Huh. Well, do I have a story for you.

A couple years ago, way back in the sixth grade, my friend and I were on obsessed with two things: Spanish and Christianity. One day in class, my best friend wrote a poem that she shared with us about a basket. “Baskets couldn’t function without all the different little strands woven together,” she said, albeit more poetically. “Just like the basket has to have all those different strands, God weaves all of our different talents and gifts together to make something… well, functional.”

Of course, that was the coolest thing EVER at the time. So the word “canasta” (basket in Spanish) became the code word my friend and I used to communicate anything we felt God’s hand in doing. Something we were thankful for? Canasta. A crazy coincidence that worked out for something great? Canasta.

So there I was, sixth months later, sitting in the heat of June and working at a free carwash at a service summer camp. Most of my friends had been assigned the wet job of washing the cars, but somehow I got stuck standing alongside the busy road screaming “Carwash! Carwash! Freeeeee!” at the top of my lungs.

Just as I was about to officially quit my little job, I vaguely saw a bright sign in the distance.

CANASTA.

I peered again at the sign to make sure I was reading it right. Lying behind it was a tiny little supermarket with beaten-down walls and chipping paint, a giant basket filled with fruits painted on the side. I’m not sure how to explain it, but as I read that code word painted onto the towering sign, something in my chest couldn’t let me look away. So I grabbed one of the group leaders and carefully crossed the street over to the other side.

We opened the dingy door and a little bell rung. In an instant, it seemed like I was transported to some other time and place. Yellowing life-sized cutouts of NASCAR drivers and the Dos Equis Man littered the tiny store, and every square inch was filled with shelves upon shelves of different Hispanic foods. The radio blared a talk show in Spanish. My pale skin and minimal Spanish seemed more out of place than they’d ever been.

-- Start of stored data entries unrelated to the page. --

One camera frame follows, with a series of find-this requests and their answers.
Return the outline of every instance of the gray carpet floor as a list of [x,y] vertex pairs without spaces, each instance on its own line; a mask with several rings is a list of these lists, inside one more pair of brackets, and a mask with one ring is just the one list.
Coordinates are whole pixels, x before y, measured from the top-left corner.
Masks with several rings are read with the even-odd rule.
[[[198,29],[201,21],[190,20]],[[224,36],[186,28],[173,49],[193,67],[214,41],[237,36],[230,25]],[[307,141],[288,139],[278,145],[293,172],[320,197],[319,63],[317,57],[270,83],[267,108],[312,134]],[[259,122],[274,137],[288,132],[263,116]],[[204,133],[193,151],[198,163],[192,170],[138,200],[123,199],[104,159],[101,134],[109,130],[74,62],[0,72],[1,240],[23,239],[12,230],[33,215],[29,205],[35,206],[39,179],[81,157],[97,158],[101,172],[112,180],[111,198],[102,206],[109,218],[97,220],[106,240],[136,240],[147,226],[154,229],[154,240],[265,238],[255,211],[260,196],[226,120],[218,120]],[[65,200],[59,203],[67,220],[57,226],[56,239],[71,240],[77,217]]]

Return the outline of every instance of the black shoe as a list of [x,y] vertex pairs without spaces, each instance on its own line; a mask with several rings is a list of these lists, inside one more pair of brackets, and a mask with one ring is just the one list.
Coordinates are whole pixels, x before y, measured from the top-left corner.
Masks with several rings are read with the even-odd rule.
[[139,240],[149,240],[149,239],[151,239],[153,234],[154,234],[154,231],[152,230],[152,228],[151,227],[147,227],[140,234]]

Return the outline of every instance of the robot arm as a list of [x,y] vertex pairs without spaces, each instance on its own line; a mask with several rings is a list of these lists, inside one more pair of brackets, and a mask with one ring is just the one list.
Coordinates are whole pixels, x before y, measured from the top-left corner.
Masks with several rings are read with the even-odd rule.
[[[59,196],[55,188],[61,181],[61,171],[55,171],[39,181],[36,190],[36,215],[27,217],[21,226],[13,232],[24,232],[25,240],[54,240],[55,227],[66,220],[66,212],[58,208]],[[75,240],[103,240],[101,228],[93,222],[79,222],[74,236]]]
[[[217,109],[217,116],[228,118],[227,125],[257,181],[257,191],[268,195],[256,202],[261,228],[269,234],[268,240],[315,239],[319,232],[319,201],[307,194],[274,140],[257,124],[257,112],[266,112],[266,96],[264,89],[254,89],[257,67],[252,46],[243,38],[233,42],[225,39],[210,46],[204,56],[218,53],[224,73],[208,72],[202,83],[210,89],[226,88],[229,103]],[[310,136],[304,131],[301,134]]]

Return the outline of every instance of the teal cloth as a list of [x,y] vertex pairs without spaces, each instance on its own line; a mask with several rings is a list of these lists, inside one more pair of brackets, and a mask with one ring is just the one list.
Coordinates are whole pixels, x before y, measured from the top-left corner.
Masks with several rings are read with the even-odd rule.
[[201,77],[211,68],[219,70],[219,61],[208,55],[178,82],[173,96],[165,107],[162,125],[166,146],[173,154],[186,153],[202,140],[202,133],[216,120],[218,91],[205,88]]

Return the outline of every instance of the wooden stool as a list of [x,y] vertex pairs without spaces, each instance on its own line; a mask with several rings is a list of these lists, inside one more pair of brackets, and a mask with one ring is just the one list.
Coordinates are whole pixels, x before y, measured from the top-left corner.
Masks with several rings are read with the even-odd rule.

After a few minutes of culture shock, I finally worked up the nerve to walk up to the cashier and introduce myself. My Spanish was so broken, it’s a wonder she understood at all. But I managed to get out that my name is Sydney, I’m from the Vineyard Church, and “Would you like me to pray with one of you?”

The lady working politely declined, but another woman restocking shelves next to her instantly asked if we would pray for her. Of course, I said yes. My leader and I walked over to one of the short little tables and sat down on a set of stools.

She started talking about her life… how she’d left her family in Guatemala to come here… how she was living with her aunt… how her job wasn’t making her enough money to go back and bring her kids here. My heart broke at every word she spoke. We prayed over her, bought some Mexican onion straws, and left the store. But I guess my heart is still there.

It’s crazy all the situations you find yourself in when you can speak another language. Your world opens up entirely. You can go from a carwash in a Home Depot parking lot to an entirely different culture in a matter of minutes! Sure, my language skills have helped me a lot when taking standardized tests or cinching a good GPA (marks). But it’s the random encounters that really make you thankful for what languages have to offer for your life.